L'ovocita di rana, 5.000 volte piu' grande di un ovocita di mammifero, ha permesso di manipolare agevolmente il nucleo della cellula umana adulta inserito al suo interno. I ricercatori hanno creato nell'ovocita di rana Xenopus un ambiente tale che il nucleo della cellula adulta non comincia a replicarsi, cosi' come accadrebbe in un normale trasferimento nucleare. In questo modo, il nucleo del linfocita umano sarebbe rimato inalterato. Invece ha cominciato a modificare il suo programma di sviluppo, spegnendo ad uno ad uno i geni che regolavano la vita della cellula adulta. Contemporaneamente si e' acceso un gene noto da tempo ai biologi come il regista dello sviluppo cellulare, il gene per eccellenza che regola l'attivita' delle cellule staminali, chiamato Oct4. Era il segno evidente che il nucleo trasferito nell'ovocita non era piu' quello di una cellula adulta, ma era tornato indietro nello sviluppo, a livello embrionale. Un esperimento equivalente e' stato ripetuto dal gruppo di Gurdon con cellule adulte di topo in un ovocita di rana, con risultati analoghi.
Gurdon e i suoi colleghi dell'Universita' di Cambridge, avevano gia' condotto esperimenti simili su embrioni immaturi di rane, ma oggi sperano di isolare e poter riutilizzare questa preziosa sostanza per creare una fonte illimitata di staminali senza bisogno di trapianti.

I primi commenti
"Questo e' il primo passo della riprogrammazione" ha spiegato Wolf Reik, genetista dello sviluppo presso il Babraham Institute di Cambridge. "I problemi pero' potrebbero presentarsi dopo. Alcuni geni ad esempio potrebbero rimanere adulti, indurre le cellule a dividersi e diventare cancerogene".
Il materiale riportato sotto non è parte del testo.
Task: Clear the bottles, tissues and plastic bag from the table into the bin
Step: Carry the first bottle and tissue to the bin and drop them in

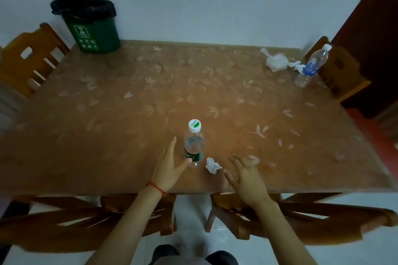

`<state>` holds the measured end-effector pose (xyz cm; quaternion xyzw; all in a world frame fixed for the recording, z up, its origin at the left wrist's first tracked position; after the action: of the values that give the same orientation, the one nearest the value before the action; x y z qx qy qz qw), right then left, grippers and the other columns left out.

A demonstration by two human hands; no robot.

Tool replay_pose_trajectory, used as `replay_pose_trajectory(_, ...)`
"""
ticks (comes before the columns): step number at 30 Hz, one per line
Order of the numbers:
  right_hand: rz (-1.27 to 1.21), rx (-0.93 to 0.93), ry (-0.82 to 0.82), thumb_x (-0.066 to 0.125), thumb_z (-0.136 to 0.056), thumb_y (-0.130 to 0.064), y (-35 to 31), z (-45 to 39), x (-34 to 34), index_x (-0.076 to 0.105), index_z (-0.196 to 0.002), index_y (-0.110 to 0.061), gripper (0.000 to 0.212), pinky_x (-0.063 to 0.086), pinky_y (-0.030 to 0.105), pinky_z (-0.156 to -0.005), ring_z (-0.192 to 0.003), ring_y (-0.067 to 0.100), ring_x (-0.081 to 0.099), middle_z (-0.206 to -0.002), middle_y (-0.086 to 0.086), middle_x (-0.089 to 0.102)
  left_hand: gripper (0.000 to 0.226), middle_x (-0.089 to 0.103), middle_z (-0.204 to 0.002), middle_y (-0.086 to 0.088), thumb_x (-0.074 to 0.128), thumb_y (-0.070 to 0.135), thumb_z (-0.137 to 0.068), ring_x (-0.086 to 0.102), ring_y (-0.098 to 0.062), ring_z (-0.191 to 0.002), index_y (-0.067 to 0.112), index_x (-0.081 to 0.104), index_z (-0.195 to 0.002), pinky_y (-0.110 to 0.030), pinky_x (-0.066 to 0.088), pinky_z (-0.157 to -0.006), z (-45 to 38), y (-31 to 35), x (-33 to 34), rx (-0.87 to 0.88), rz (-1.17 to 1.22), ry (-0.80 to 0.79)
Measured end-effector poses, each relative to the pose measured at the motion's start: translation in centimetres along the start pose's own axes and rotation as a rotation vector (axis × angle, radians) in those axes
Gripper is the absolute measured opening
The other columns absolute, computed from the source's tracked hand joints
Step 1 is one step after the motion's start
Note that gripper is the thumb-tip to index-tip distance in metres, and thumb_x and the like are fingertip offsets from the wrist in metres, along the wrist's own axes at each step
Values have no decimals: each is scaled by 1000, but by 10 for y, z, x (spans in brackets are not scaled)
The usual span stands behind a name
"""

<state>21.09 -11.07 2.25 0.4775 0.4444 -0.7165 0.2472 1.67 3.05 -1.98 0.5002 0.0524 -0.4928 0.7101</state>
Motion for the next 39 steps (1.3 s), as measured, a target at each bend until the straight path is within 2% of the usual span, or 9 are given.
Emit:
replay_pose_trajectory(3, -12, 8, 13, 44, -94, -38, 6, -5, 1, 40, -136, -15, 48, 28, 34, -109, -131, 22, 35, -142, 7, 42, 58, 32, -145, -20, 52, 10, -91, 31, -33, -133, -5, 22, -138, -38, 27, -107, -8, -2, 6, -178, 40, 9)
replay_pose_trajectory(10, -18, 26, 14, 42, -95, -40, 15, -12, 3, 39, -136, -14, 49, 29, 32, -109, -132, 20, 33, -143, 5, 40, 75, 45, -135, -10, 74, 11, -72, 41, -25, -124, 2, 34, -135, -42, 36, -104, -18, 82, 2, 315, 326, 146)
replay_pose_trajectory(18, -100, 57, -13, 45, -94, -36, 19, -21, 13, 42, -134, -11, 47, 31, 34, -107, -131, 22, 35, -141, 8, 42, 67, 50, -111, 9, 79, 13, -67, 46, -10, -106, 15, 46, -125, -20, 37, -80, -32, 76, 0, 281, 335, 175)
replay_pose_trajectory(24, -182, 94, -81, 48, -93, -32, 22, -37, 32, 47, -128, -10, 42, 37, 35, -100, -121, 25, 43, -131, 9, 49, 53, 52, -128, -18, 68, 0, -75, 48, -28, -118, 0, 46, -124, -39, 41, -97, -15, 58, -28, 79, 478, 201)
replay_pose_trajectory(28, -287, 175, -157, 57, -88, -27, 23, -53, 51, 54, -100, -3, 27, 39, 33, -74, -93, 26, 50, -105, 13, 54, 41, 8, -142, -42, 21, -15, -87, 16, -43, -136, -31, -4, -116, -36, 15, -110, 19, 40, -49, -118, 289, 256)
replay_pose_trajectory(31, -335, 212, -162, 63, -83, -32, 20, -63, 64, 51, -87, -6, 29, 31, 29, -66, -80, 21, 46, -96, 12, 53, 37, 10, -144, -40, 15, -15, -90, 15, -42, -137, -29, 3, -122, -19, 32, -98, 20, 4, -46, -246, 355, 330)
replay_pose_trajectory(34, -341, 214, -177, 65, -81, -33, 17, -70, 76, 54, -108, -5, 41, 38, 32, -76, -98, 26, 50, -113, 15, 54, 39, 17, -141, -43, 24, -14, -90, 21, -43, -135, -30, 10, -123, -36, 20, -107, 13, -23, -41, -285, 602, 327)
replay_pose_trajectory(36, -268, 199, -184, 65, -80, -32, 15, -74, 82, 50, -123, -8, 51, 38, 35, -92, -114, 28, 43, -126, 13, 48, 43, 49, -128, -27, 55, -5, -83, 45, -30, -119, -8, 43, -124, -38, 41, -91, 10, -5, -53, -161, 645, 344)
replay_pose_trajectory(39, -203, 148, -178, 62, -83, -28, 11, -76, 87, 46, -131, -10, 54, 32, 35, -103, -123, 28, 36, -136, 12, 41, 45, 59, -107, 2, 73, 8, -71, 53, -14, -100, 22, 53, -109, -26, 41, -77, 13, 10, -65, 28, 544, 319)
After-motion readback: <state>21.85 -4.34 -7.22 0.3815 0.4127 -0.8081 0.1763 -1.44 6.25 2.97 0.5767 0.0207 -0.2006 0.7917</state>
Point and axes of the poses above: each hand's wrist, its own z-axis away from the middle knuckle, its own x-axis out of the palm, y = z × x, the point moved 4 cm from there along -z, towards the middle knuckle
E' una conferma della via italiana per produrre cellule staminali indicata dalla Commissione Dulbecco, la dimostrazione ottenuta dall'universita' di Cambridge che negli ovociti esiste un insieme di molecole capaci di riprogrammare le cellule adulte, trasformandole in cellule bambine senza passare per l'embrione. Lo ha detto il direttore del laboratorio di Biologia dello sviluppo dell'universita' di Pavia, Carlo Alberto Redi, che ha fatto parte della commissione.
"La ricerca del gruppo di Cambridge e' finora il sostegno piu' forte all'idea proposta dalla Commissione Dulbecco", ha osservato Redi, riferendosi ai lavori della commissione voluta dall'ex ministro della Sanita' Umberto Veronesi. "Si tratta di un dato veramente eccezionale -ha aggiunto- ed e' ormai il momento di concentrare grandi finanziamenti alle ricerche in questo settore". Diventa insomma realistico concentrare le energie nella caccia al gruppo di molecole riprogrammatrici, chiamato citoplasto. Individuarle e riprodurle in laboratorio, ottenendo cosi' un citoplasto artificiale da utilizzare per riparare lesioni in modo non invasivo e' gia' l'obiettivo inseguito da molti gruppi e istituti di ricerca nel mondo, fra i quali l'Istituto europeo di biogenesi (Ieben) promosso dallo stesso Redi. "La ricerca del citoplasto -ha osservato Redi- non e' piu' un'avventura rischiosa, ma una strada percorribile e che non pone problemi di natura etica, non richiede l'uso di ovociti e non e' minimamente invasiva. Il lavoro di Gurdon dimostra che il citoplasto esiste e abbrevia la strada per arrivare a scoprirne la composizione". Gli studiosi ritengono che questa macchina del tempo molecolare attiva in tutti gli ovociti, possa essere un cocktail di fattori del quale potrebbero far parte sostanze come acido retinoico, insulina, triiodotironina, eritropoieina, per citarne solo alcune.